En même temps, nous ne devrions pas considérer ces programmes d'IA comme des formes d'intelligence capables de générer quelque chose de vraiment nouveau et inattendu. Leur action consiste surtout à disposer différemment des choses qui existent déjà. Parfois, à la suite d'un accident, quelque chose d'inattendu peut se produire. On dit alors que les programmes hallucinent.
Lorsque l'on travaille avec des modèles de diffusion, on essaie d’envisager des solutions pour contrôler la technologie. Ce n'est pas si simple. Tout tourne autour du « message » : le texte qui met tout en mouvement. Mais ils font plus que cela : les messages-guides encadrent également le résultat et peuvent, dans une certaine mesure, contrôler le contenu et son esthétique. Les « ingénieurs du message » sont déjà très expérimentés dans l'obtention de résultats proches du résultat attendu, et bien au-delà. Des sites web comme PromptHero montrent des exemples et proposent des cours sur la formulation des messages-guides afin d'obtenir des résultats toujours plus parfaits. Quelle que soit la perfection dans ce cas. L’obtention d’images détaillées et réalistes, est plutôt rapide. Ce qui l’est moins, c’est la convergence avec une image que l'on a en tête depuis le début. Mais l'un des aspects les plus amusants de ces recherches pourrait bien être que le modèle produise quelque chose d'inattendu.
Apprendre et désapprendre
Le matériel d'apprentissage définit les nombreux biais des modèles de diffusion. Les ensembles de données sont fournis par des entreprises telles que l'organisation allemande à but non lucratif LAION et l'organisation américaine Common Crawl. Cette dernière collecte 3 milliards de pages Internet par mois. Selon The Guardian, « les chercheurs de LAION ont pris une partie des données de Common Crawl et en ont extrait toutes les images comportant une balise « alt », une ligne de texte destinée à décrire les images sur les pages web. Après un premier tri, les liens vers les images originales et le texte les décrivant sont publiés dans de vastes collections : LAION-5B, publié en mars 2022, contient plus de cinq milliards de paires texte-image. Ces images sont publiques au sens large du terme : toute image publiée sur Internet peut y figurer, avec exactement le genre d'effets étranges auxquels on peut s'attendre [7] ».

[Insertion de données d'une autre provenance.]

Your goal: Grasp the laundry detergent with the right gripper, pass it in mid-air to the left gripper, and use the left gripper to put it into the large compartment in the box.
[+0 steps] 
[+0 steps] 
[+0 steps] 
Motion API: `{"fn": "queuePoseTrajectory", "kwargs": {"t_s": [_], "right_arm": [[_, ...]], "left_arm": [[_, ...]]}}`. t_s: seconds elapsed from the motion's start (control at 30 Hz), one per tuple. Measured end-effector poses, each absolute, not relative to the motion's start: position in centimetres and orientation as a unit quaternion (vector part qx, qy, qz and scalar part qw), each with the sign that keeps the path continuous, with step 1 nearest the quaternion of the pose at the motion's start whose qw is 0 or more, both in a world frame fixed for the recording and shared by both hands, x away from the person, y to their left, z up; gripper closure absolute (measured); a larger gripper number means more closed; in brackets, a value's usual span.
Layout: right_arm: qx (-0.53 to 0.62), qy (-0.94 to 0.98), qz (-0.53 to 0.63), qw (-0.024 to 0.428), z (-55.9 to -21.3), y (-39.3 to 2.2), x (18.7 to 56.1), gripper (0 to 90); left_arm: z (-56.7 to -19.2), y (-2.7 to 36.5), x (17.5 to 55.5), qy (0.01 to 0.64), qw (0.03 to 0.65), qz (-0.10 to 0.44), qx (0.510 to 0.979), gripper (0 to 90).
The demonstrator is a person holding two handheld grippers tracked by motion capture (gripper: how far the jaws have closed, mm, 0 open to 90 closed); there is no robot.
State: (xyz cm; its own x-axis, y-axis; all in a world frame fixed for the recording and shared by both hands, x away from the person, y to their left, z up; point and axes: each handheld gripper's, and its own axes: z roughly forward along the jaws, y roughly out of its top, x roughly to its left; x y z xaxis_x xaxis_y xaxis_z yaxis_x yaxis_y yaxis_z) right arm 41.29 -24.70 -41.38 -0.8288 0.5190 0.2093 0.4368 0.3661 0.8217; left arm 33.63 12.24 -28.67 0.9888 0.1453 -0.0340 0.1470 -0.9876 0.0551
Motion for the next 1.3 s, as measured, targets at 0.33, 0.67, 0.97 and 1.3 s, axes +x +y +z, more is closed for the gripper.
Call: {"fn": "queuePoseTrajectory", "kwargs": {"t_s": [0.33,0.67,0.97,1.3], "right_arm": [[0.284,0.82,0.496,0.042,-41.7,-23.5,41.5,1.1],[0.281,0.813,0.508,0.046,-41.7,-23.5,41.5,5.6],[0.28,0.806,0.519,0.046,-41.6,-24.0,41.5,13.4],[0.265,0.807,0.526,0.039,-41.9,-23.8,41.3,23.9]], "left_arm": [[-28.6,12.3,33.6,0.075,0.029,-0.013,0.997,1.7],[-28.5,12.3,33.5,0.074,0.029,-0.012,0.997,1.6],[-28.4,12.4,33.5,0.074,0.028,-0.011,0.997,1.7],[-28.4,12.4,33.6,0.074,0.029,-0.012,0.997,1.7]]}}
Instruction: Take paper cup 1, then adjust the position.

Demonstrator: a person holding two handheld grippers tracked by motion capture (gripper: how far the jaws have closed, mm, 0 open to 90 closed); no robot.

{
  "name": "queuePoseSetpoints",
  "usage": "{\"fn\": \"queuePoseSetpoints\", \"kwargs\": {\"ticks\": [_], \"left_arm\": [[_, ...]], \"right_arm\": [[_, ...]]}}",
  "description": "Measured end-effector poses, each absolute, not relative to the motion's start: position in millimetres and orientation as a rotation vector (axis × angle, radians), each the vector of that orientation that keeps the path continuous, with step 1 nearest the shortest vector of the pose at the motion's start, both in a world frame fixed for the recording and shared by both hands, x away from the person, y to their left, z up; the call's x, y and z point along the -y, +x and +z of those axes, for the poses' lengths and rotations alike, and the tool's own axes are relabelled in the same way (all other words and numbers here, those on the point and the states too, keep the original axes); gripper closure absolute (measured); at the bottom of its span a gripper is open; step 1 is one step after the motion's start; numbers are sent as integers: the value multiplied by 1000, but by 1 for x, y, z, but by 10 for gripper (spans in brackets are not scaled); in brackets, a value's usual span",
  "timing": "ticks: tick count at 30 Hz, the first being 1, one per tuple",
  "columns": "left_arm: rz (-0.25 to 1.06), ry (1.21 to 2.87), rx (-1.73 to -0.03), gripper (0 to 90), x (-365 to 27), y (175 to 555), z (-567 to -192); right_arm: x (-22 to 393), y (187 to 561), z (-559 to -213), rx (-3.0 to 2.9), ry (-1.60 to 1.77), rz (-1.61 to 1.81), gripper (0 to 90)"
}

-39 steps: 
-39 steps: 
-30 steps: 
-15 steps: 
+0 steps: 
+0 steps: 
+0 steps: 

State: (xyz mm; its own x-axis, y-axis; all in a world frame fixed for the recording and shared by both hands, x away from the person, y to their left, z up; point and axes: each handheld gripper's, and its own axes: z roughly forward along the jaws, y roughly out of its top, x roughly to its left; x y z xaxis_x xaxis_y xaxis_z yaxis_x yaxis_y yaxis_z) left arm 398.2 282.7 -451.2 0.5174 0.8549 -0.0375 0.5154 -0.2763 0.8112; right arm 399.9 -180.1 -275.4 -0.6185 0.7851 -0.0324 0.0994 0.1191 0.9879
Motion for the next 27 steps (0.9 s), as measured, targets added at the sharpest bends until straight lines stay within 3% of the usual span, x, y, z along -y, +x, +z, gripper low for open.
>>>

Cependant, le matériel pédagogique de Midjourney est clairement axé sur des exemples américains. Puis viennent l'Europe et le reste du monde. Il confirme les préjugés des sociétés occidentales en matière de race et de sexe. Si l'on veut une femme professionnelle ou une personne de couleur dans une image, il faut l'indiquer explicitement dans la demande. Par ailleurs, ces représentations présentent des lacunes importantes. Ce n'est pas sans raison que le premier terme que vous entrez dans Midjourney est « imagine ». L’application produit un monde imaginaire, possible, un monde proto-surréaliste, dont les lois sont celles de la pataphysique d'Alfred Jarry, une physique du possible au-delà de la métaphysique. C'est un monde sans élan moral – hormis les préjugés et la censure introduits par ses réalisateurs. La censure reflète la morale qui domine actuellement aux États-Unis : la violence est autorisée, contrairement à tout terme qui pourrait évoquer l'amour, même s'il s'agit de noms propres. Malgré ces restrictions, l’application reste une source inépuisable de créativité.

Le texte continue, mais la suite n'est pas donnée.